Exercise prompt:
Find the line that contains "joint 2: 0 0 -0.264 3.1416"; then retype it and each line after it, exactly, through the final line of the data below.
■ ■ ■ ■ ■ ■ ■
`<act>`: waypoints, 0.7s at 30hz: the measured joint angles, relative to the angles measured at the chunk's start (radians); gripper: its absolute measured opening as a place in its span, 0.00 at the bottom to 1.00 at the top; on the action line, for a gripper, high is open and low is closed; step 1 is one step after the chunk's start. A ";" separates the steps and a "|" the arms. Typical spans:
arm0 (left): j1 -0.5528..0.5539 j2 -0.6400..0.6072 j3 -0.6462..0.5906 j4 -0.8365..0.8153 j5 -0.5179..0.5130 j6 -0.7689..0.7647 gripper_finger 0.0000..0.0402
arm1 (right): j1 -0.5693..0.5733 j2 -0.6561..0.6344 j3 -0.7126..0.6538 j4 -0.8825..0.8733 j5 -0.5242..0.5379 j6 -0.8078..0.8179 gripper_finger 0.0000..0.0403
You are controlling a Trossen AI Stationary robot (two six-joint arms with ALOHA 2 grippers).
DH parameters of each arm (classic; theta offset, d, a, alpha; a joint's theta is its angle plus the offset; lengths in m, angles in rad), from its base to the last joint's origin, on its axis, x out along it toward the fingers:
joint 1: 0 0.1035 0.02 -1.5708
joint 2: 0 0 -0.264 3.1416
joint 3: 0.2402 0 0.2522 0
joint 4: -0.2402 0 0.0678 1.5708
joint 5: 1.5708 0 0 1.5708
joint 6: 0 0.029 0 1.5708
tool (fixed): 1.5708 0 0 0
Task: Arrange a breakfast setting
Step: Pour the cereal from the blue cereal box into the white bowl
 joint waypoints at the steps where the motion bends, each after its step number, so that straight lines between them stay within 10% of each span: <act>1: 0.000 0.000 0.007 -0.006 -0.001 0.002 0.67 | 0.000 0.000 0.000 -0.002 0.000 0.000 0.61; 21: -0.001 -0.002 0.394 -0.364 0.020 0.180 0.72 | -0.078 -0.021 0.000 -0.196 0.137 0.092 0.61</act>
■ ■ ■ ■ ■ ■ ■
Answer:
joint 2: 0 0 -0.264 3.1416
joint 3: 0.2402 0 0.2522 0
joint 4: -0.2402 0 0.0678 1.5708
joint 5: 1.5708 0 0 1.5708
joint 6: 0 0.029 0 1.5708
tool (fixed): 1.5708 0 0 0
Task: Arrange a breakfast setting
Step: Pour the cereal from the blue cereal box into the white bowl
 joint waypoints at the steps where the motion bends, each after its step number, so that straight lines between them stay within 10% of each span: <act>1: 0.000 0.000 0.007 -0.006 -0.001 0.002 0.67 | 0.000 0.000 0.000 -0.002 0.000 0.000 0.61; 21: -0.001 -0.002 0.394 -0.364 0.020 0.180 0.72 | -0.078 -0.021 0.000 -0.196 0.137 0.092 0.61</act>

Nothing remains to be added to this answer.